Tag Archives: Singapore 1942

Farewell, Blood & Bones

Formed as part of the old Royal Flying Corps in February 1917, today’s No. 100 Squadron RAF has an impressive history that includes four battle honors for the Great War and was the last squadron to land from a combat mission before the Armistice was signed in 1918.

The squadron’s original, and very distinctive, red flag, bearing a skull and crossbones, was apparently liberated from a French bordello in 1918 by one of those daring young flyboys, then embellished with the squadron name and the motto “Blood and Bones.” 

As a night bomber unit over the Western Front just 15 years after the aeroplane first flew, you had to have a certain sense of humor.

This relic was carried with the squadron as late as February 1942, at which point the squadron was deployed to Singapore and flew their hopelessly obsolete Vildebeest Mark III torpedo bombers against the Japanese, part of the 10 battle honors earned by the squadron for WWII.

Vickers Vildebeest Mark IIs, K2918, and K2921, of ‘A’ Flight, No. 100 (TB) Squadron, at RAF Seletar, southeast of Singapore, 1939. IWM HU 59786. Roy Mager photographer.

With its aircraft destroyed in the Japanese advance, and its personnel either killed or turned into POWS, the circa 1918 Bone and Brains flag disintegrated while being looked after by a Flight Lieutenant Trillwood, a victim of the hellish conditions along the Irrawaddy.

For the past 30 years, No. 100 Squadron has been flying Hawker Siddeley Hawks, first at RAF Finningley then RAF Leeming and that chapter is coming to an end. The RAF has decided that all Hawk T1s, other than those flown by the Red Arrow demonstration team, would be retired by 31 March 2022.

Last week, RAF Leeming debuted the farewell tail flash on Hawk XX221, depicting the old No. 100 “Blood and Bones” flag.

End of an era.

Comfy Socks and Shorts Combos, with Accessories by Vickers

As the weather is heating up, and I find myself switching increasingly to khaki shorts, hiking socks, and boots, this image seems fitting.

Official caption: A battalion of the Manchester Regiment in the Far East is busily engaged in preparing for anything the future may have in store and the art of camouflage is not being overlooked. Photo shows – a Vickers gun in use during an exercise, circa 1941.

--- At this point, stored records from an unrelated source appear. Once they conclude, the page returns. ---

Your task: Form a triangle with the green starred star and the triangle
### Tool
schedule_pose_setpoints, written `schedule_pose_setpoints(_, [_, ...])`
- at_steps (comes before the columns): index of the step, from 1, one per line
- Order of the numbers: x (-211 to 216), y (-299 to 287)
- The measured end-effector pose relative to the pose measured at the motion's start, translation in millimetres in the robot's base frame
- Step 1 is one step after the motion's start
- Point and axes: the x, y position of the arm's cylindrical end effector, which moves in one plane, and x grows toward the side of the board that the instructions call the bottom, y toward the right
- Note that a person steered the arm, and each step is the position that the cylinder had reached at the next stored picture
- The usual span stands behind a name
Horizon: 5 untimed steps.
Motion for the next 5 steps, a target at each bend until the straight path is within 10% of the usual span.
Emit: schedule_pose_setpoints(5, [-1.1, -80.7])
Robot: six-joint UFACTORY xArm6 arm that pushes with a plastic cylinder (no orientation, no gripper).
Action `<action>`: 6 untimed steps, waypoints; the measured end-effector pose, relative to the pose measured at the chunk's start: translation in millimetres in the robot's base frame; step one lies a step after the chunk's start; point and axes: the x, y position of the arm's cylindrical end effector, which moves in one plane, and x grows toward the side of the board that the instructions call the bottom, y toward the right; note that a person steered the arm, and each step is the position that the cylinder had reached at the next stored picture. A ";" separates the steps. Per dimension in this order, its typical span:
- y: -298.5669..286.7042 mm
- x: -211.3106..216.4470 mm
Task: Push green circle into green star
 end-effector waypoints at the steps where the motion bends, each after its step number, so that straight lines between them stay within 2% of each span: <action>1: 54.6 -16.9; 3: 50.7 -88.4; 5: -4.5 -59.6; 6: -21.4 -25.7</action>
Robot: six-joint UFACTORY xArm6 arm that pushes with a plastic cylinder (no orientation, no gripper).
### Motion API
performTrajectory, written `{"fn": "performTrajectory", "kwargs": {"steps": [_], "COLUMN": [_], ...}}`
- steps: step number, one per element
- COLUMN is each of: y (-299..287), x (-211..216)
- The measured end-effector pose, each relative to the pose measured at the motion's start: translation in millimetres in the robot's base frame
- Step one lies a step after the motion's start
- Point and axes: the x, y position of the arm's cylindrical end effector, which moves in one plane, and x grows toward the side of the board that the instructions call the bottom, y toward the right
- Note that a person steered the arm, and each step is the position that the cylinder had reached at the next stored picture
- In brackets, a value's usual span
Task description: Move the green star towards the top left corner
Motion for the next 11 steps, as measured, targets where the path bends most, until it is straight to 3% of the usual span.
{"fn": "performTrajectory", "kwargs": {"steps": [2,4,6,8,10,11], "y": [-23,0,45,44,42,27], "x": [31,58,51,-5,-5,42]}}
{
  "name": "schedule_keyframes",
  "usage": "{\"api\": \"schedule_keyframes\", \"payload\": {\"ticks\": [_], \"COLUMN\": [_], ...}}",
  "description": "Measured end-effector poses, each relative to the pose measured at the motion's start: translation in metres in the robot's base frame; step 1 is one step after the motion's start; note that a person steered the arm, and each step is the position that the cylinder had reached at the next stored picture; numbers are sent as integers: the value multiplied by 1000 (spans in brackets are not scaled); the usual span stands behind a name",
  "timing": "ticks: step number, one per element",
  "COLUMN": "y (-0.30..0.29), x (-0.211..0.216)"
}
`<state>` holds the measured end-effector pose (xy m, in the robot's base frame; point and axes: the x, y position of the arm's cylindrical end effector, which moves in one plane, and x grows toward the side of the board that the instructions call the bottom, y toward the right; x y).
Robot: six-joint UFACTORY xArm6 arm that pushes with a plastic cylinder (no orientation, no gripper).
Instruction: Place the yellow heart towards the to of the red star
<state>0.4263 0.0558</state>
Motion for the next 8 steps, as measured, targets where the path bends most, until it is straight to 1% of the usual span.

For the record, the 1st Battalion, The Manchester Regiment, was stationed in Singapore in October 1938, following overseas service since January 1934 in Jamaica, Egypt, and Palestine. Fighting the Japanese in Malay until Singapore fell in early 1942, “The battalion marched from Singapore Town to the Prisoner of War concentration area at Changi on 17th February, led by Lieutenant Colonel Holmes carrying a large framed photograph of King George V strapped to his back.”

The war was not kind to the Manchesters. Of the 1,003 officers, NCOs, and men of the regiment at Singapore on 8 December 1941, 438 failed to return from Japanese POW camps in 1945.